Credo che, almeno nella morte, la legge debba essere uguale per tutti. Del resto ogni italiano in buona fede, che il 9 maggio 1978 aveva l’età della ragione, sa che l’Italia è rimasta attonita a guardare l’agonia di un innocente abbandonandolo alla solitudine di una morte feroce quanto ingiusta. Allo Stato non sembra interessare, e lo dico con pacatezza basandomi sulle corone di alloro e sui fiori delle due date 16 marzo – 9 maggio.
Invece sarebbe molto più proficuo che lo Stato si adoperasse per l’applicazione di una legge che riguarda tutte le vittime, quindi anche e perfino Aldo Moro.
L’insensata morte di mio padre ha cambiato il destino del nostro Paese e anche dell’Europa, ma soprattutto è come un macigno, un coagulo di dolore che pesa sulle coscienze degli italiani.

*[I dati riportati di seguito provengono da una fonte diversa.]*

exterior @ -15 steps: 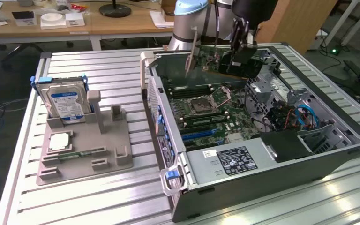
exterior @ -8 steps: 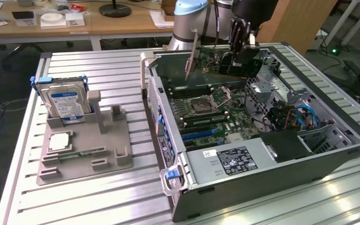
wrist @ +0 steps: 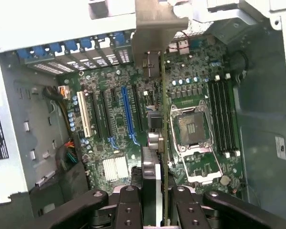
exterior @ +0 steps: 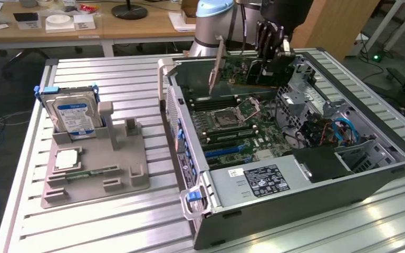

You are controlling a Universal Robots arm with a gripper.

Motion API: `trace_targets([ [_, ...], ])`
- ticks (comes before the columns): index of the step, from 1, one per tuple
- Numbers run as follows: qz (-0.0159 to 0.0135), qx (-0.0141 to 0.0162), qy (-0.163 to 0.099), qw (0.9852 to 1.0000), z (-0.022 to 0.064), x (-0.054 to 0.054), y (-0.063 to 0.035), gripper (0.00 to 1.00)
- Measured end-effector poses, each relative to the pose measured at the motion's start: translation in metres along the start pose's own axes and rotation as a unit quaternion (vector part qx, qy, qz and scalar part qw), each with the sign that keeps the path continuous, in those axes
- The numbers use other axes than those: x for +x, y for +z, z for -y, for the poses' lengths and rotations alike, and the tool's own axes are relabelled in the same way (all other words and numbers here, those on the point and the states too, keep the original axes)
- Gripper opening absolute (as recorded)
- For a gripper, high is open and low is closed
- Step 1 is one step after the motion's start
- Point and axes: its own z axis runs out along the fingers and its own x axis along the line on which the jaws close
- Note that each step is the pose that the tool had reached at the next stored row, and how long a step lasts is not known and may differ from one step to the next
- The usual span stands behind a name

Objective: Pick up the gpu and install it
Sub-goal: 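Insert the gpu into the slot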

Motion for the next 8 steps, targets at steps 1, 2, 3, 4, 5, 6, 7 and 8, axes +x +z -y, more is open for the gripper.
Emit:
trace_targets([
  [1,0.0001,0.0002,-0.007,1.0,0.0,0.0001,0.0008,0.28],
  [2,0.0001,0.0001,-0.013,0.9999,0.0001,0.0004,0.0016,0.28],
  [3,0.0001,0.0001,-0.015,0.9999,0.0002,0.0011,0.0028,0.28],
  [4,0.0003,0.0004,-0.016,0.9999,0.0001,0.0014,0.0041,0.28],
  [5,0.0003,0.0005,-0.018,0.9998,0.0001,0.0015,0.0055,0.28],
  [6,0.0003,0.0007,-0.019,0.9998,0.0001,0.0019,0.0069,0.28],
  [7,0.0003,0.0007,-0.019,0.9998,0.0001,0.0026,0.0087,0.28],
  [8,0.0002,0.0007,-0.019,0.9998,0.0001,0.0033,0.0106,0.28],
])
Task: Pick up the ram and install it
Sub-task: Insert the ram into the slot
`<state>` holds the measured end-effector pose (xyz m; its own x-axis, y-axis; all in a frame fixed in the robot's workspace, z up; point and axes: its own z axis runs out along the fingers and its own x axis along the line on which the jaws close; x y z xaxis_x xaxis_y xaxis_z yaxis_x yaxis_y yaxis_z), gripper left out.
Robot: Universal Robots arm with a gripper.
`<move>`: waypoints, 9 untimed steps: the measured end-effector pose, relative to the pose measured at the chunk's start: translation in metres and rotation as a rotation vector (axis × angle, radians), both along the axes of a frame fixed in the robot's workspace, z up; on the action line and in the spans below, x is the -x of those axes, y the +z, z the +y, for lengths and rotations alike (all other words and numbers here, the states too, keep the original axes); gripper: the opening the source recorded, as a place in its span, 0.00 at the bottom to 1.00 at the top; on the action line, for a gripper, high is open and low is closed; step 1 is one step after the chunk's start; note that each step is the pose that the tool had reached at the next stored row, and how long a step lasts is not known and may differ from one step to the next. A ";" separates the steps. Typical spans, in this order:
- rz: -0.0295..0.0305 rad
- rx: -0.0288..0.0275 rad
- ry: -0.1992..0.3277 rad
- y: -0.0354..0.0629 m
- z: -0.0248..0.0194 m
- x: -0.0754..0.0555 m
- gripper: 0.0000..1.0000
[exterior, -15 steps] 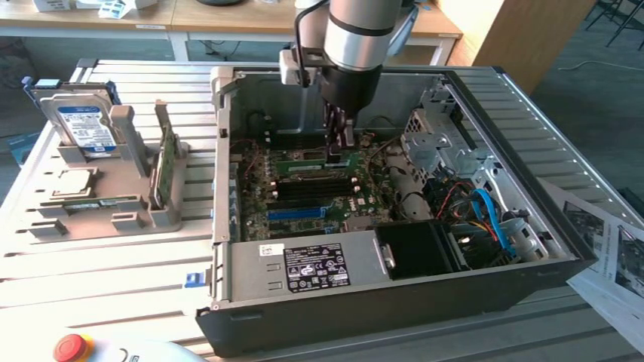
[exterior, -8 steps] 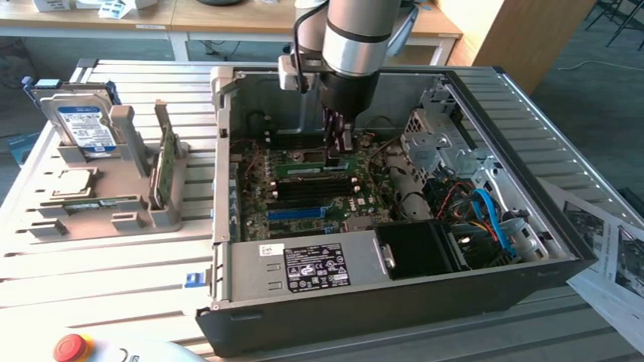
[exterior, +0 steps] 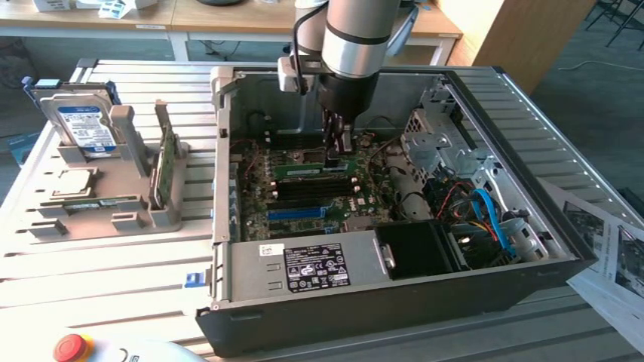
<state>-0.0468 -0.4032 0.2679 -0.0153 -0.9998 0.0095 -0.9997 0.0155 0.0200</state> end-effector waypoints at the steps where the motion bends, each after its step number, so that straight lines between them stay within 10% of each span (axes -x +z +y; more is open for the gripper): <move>1: 0.0000 0.0000 0.000 0.0000 0.0000 0.000 0.12; 9: 0.0000 0.0000 0.000 0.0000 -0.0009 -0.004 0.12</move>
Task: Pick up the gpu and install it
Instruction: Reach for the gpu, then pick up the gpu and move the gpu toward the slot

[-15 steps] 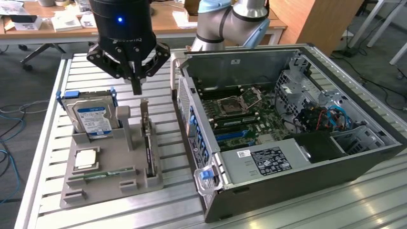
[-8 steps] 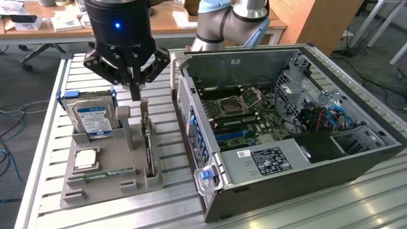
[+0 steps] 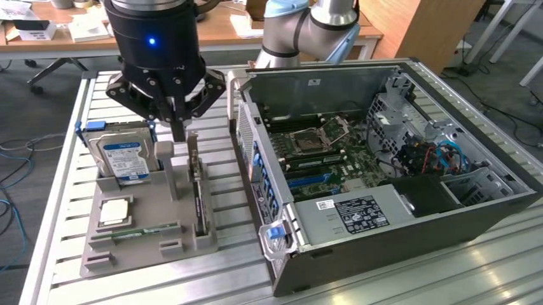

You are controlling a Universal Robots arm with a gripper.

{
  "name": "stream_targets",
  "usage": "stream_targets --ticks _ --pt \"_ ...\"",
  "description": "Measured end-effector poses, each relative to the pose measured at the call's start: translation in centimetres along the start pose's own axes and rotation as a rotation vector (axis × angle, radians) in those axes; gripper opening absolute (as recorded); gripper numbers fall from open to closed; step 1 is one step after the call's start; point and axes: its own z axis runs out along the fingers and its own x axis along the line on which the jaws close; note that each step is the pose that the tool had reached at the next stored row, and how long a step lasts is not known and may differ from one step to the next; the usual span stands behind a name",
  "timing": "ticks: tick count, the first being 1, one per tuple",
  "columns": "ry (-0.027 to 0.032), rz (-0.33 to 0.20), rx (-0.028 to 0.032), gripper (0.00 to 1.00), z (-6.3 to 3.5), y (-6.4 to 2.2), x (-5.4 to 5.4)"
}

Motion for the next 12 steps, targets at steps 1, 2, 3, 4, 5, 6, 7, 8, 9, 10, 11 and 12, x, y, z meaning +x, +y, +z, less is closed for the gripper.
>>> stream_targets --ticks 1,2,3,4,5,6,7,8,9,10,11,12 --pt "0.0000 0.000 0.0001 0.11 -0.01 -0.09 0.02" --pt "0.0000 0.000 0.0000 0.11 0.00 -0.11 0.04" --pt "0.0000 0.000 0.0001 0.11 -0.01 -0.11 0.03" --pt "-0.0001 0.000 0.0001 0.11 0.00 -0.10 0.03" --pt "-0.0001 0.000 0.0001 0.11 0.00 -0.11 0.03" --pt "0.0000 0.000 0.0001 0.11 -0.01 -0.11 0.03" --pt "0.0000 0.000 0.0001 0.11 -0.01 -0.11 0.03" --pt "0.0000 0.000 0.0002 0.11 -0.01 -0.11 0.03" --pt "0.0000 0.000 0.0001 0.11 -0.01 -0.11 0.03" --pt "0.0000 0.000 0.0002 0.11 -0.01 -0.11 0.03" --pt "0.0000 0.000 0.0001 0.11 0.00 -0.11 0.03" --pt "0.0000 0.000 0.0001 0.11 0.00 -0.11 0.03"
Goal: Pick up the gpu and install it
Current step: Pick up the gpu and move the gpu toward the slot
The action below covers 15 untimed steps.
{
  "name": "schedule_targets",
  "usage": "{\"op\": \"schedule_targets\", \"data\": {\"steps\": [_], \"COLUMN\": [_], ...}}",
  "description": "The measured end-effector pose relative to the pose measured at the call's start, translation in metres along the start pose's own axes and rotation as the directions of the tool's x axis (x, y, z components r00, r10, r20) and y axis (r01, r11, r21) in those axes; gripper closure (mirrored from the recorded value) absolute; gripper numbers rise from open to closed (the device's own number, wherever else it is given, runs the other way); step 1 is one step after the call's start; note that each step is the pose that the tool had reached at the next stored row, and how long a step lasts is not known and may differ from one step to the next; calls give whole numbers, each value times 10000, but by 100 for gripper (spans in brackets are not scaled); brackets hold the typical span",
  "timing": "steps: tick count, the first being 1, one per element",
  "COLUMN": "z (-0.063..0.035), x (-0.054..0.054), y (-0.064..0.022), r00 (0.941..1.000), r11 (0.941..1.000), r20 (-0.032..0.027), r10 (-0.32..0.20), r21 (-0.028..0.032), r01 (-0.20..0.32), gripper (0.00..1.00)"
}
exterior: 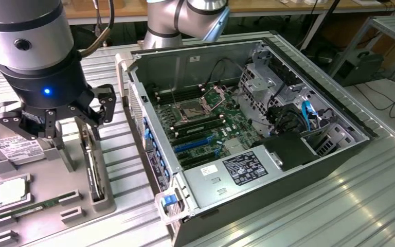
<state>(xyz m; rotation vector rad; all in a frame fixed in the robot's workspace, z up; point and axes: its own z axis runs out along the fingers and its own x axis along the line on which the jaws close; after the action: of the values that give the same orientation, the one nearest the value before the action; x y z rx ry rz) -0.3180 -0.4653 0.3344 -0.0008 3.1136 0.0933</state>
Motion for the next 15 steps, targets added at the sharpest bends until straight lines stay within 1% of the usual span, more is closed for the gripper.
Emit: {"op": "schedule_targets", "data": {"steps": [1,5,9,11,12,14,15], "z": [17,70,119,135,144,165,175], "x": [0,-1,1,1,1,2,2], "y": [-1,2,-1,-2,-2,-4,-4], "r00": [10000,9997,9995,9994,9994,9993,9993], "r11": [10000,9997,9995,9994,9994,9992,9992], "r20": [-1,-17,-24,-28,-29,-35,-40], "r10": [-28,-227,-320,-344,-353,-372,-378], "r21": [-1,24,23,40,55,123,146], "r01": [28,227,320,344,353,373,379], "gripper": [40,40,40,40,40,40,40]}}
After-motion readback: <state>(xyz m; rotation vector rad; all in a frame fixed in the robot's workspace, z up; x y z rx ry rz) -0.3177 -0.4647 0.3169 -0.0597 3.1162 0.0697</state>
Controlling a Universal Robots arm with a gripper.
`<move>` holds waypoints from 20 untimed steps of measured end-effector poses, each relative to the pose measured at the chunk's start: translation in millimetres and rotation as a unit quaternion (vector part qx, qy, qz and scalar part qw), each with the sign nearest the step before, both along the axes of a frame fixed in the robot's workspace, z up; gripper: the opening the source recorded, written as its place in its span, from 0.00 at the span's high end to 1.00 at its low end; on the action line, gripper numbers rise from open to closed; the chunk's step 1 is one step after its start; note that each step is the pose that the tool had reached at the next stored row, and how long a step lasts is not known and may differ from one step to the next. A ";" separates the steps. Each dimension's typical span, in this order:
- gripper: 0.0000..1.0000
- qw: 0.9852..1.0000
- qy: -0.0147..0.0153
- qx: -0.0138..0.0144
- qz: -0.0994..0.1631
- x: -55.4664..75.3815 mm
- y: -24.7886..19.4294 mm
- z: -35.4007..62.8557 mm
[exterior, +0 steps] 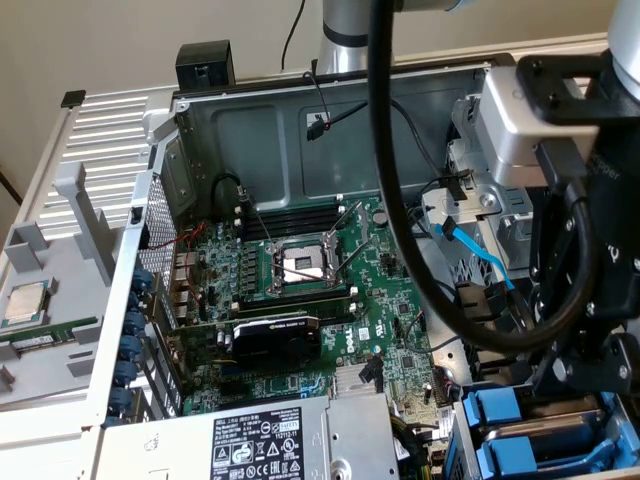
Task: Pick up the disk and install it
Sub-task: 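Insert the second disk wire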
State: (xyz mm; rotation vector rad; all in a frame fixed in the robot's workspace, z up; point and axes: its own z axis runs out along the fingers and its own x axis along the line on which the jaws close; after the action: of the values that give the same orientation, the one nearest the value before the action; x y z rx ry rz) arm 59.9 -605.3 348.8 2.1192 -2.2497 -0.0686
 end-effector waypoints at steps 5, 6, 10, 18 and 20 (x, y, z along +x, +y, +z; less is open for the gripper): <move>0.76 1.000 0.000 0.000 0.000 0.0 0.0 0.2; 0.76 1.000 0.000 0.000 0.000 0.0 0.1 0.4; 0.76 1.000 0.000 0.000 0.000 0.0 0.1 1.4; 0.89 1.000 -0.002 0.000 0.017 0.7 0.2 4.6; 0.89 1.000 -0.003 0.001 0.028 0.8 0.2 5.9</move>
State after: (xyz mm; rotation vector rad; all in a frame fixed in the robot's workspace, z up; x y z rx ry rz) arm 60.6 -605.0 354.8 2.1841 -2.1924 -0.0629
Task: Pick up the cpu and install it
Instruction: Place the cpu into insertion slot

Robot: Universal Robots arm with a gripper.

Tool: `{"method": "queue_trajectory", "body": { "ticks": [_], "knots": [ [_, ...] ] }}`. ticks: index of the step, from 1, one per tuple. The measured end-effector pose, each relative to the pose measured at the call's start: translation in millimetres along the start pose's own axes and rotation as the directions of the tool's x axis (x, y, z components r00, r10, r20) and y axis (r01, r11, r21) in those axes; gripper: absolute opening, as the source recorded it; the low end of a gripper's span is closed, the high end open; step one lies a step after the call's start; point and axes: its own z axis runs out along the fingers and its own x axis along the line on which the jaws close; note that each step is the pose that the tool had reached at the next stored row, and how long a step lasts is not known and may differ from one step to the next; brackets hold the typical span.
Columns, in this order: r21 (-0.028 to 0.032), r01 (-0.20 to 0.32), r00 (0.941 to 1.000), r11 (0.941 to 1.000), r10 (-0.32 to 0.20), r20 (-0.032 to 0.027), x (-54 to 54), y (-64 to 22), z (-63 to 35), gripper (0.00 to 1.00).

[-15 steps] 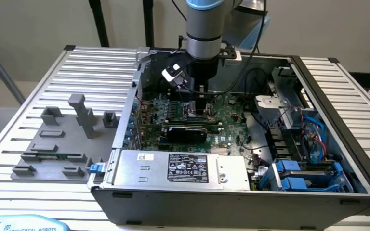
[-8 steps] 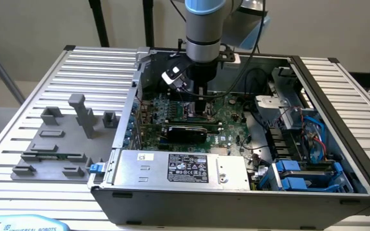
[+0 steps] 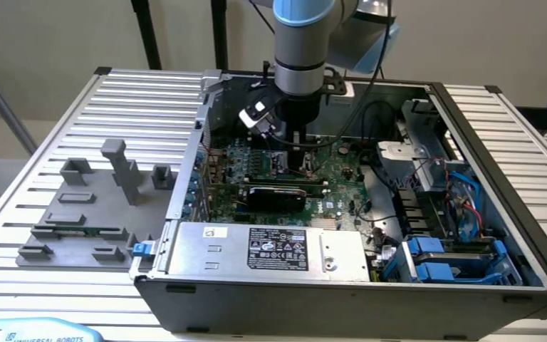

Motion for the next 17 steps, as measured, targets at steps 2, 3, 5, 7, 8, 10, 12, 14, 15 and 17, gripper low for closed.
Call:
{"method": "queue_trajectory", "body": {
  "ticks": [2,3,5,7,8,10,12,14,15,17],
  "knots": [
    [0.0001,0.0,1.0,1.0,0.0,0.0,0.0,-0.1,1.4,0.55],
    [0.0001,0.0,1.0,1.0,0.0,0.0,0.0,-0.1,1.9,0.55],
    [0.0002,0.0,1.0,1.0,0.0,0.0001,0.0,-0.3,2.6,0.55],
    [0.0001,0.0,1.0,1.0,0.0,0.0001,0.0,-0.6,3.0,0.55],
    [0.0002,0.0,1.0,1.0,0.0,0.0001,0.1,-0.7,3.2,0.55],
    [0.0002,0.0,1.0,1.0,0.0,0.0,0.3,-0.8,3.6,0.55],
    [0.0001,0.0,1.0,1.0,0.0,-0.0001,0.7,-0.9,4.0,0.55],
    [0.0001,0.0,1.0,1.0,0.0,-0.0002,1.1,-1.0,4.3,0.55],
    [0.0002,0.0,1.0,1.0,0.0,0.0,1.3,-1.0,4.4,0.55],
    [0.0002,0.0,1.0,1.0,0.0,0.0001,1.5,-1.0,4.7,0.55]
  ]
}}
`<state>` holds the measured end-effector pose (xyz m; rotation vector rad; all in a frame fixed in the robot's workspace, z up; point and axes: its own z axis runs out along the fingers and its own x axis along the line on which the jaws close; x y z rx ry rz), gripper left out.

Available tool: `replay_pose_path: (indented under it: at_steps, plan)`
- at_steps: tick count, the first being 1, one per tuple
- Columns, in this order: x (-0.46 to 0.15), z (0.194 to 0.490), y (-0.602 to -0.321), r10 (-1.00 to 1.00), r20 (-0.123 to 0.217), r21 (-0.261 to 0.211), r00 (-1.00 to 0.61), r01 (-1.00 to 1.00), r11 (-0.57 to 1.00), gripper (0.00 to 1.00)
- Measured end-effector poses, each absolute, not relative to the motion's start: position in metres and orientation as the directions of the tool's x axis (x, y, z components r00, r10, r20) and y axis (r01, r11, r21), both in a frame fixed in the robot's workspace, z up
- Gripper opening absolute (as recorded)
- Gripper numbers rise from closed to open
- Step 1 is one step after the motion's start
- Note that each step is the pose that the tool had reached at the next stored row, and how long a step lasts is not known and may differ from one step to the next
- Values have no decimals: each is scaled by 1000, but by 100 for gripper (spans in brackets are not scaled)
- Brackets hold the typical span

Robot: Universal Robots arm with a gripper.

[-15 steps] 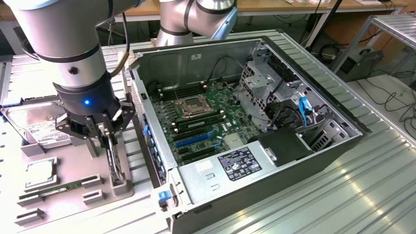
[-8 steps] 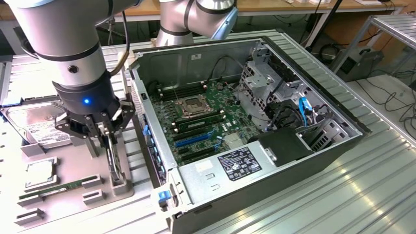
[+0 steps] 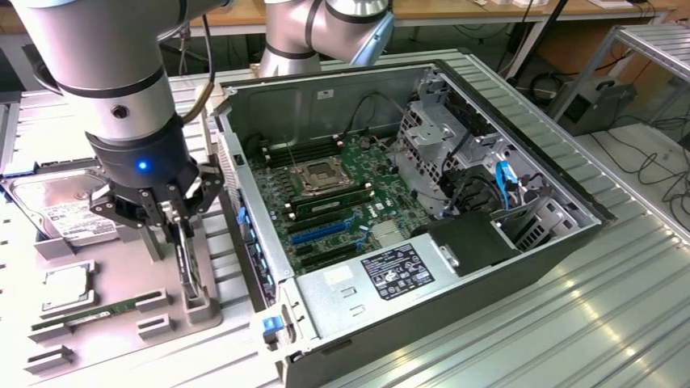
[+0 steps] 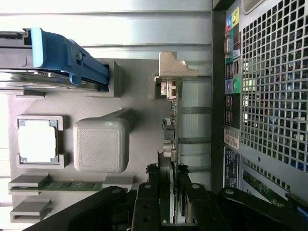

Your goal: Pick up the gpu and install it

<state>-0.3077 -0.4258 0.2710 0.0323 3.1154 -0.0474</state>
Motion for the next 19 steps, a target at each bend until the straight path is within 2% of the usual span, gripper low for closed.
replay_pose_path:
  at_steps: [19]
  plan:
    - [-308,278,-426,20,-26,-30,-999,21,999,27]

Aldo Moro è ancora oggi ostaggio dell’indifferenza e del disamore e finché non gli verrà riconosciuta, almeno da morto, pari dignità anche il popolo italiano resterà imprigionato nel gorgo malefico e sanguinario che ha cancellato tante vite innocenti portandosele via e che a me ha tolto sole, speranza, luce ed ogni gioia.
Ma non è certo questo il punto, il punto è che l’Italia, che è da sempre considerata la patria del Diritto, permette che l’antigiuridicità insita nella negazione di un diritto fondamentale – ogni cittadino è uguale di fronte alla legge – si abbatta su un padre Costituente che, ironia della sorte, si era occupato proprio dei Diritti inviolabili dell’Uomo. I benefici previsti dalla legge in favore delle vittime del terrorismo o valgono anche per Aldo Moro oppure non valgono per nessuno.
Niente sembra avere senso e valore. Ma se solo per una volta, in quasi quarant’anni, dovessero prevalere le insindacabili ragioni del cuore e della verità?”.